→ **TASK PROMPT**
For this exercise, restate word for word only the lines from the first line of the data to the line containing "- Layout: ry".

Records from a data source
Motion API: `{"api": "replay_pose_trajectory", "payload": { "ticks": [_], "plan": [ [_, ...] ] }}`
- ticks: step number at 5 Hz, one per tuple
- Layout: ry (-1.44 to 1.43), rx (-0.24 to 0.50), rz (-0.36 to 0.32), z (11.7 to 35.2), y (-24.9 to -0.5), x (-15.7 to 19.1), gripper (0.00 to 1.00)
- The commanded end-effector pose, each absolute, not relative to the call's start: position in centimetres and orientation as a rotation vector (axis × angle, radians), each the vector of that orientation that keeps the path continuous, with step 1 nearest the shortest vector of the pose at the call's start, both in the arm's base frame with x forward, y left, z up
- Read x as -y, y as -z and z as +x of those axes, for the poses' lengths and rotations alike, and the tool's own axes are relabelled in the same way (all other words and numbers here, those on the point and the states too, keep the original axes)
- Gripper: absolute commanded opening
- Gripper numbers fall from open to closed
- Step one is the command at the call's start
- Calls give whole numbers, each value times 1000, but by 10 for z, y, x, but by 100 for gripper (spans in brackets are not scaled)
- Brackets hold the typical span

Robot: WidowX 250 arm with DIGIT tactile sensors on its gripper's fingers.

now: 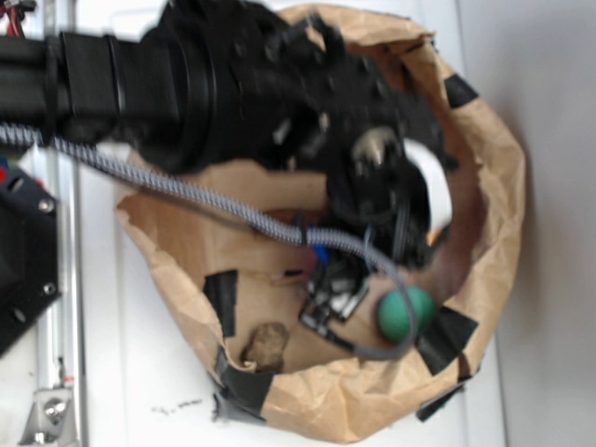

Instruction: Grab the green ball.

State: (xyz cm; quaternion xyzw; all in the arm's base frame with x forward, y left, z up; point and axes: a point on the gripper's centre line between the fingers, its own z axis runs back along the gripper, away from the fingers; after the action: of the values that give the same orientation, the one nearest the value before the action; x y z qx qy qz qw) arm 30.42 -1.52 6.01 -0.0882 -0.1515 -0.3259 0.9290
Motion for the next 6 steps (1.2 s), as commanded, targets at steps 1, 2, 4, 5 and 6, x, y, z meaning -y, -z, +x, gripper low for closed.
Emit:
{"api": "replay_pose_trajectory", "payload": {
  "ticks": [1, 2, 4, 5, 6],
  "plan": [
    [739, 406, -195, 316, -71, 49, 100],
    [725, 447, -204, 321, -62, 51, 100],
    [718, 470, -264, 321, -38, 51, 0],
    [704, 518, -268, 317, -54, 46, 0],
    [672, 555, -260, 310, -75, 35, 0]
  ]
}}
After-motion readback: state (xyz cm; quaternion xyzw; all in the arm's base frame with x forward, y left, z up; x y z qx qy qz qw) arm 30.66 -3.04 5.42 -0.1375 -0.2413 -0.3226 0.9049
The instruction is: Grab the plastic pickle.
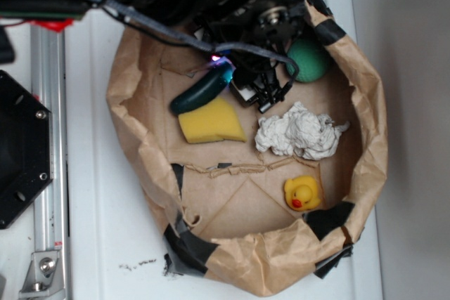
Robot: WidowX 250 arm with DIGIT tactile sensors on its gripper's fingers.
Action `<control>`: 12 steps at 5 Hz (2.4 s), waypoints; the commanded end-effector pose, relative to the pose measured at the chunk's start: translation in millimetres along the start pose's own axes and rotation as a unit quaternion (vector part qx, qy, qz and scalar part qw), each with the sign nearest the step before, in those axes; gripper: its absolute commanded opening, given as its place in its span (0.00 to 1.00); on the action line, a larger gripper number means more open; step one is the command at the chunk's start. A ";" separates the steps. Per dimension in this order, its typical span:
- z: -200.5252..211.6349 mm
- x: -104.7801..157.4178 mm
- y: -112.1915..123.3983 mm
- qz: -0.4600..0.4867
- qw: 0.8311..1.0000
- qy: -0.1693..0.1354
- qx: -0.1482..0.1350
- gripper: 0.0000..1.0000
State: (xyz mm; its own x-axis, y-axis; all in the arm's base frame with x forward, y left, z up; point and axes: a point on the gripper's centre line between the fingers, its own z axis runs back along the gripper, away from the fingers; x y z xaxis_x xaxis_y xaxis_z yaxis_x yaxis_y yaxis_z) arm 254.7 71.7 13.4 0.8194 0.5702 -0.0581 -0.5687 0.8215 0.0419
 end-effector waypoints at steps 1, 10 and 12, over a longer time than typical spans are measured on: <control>12.8 -16.2 -0.9 -0.022 1.000 -0.014 0.000 0.00; -12.4 -61.7 -12.8 -0.056 0.998 -0.006 0.000 1.00; -10.6 -64.9 -13.1 -0.064 0.998 -0.010 0.001 0.00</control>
State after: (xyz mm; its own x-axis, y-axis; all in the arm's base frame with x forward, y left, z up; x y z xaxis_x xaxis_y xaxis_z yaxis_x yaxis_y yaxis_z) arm 222.4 22.3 10.0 0.8680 0.4961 -0.0208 -0.4956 0.8682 0.0243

→ **WRITTEN RESPONSE**
Motion API: `{"api": "replay_pose_trajectory", "payload": { "ticks": [_], "plan": [ [_, ...] ] }}`
- ticks: step number at 5 Hz, one per tuple
- Layout: ry (-1.44 to 1.43), rx (-0.24 to 0.50), rz (-0.36 to 0.32), z (11.7 to 35.2), y (-24.9 to -0.5), x (-15.7 to 19.1), gripper (0.00 to 1.00)

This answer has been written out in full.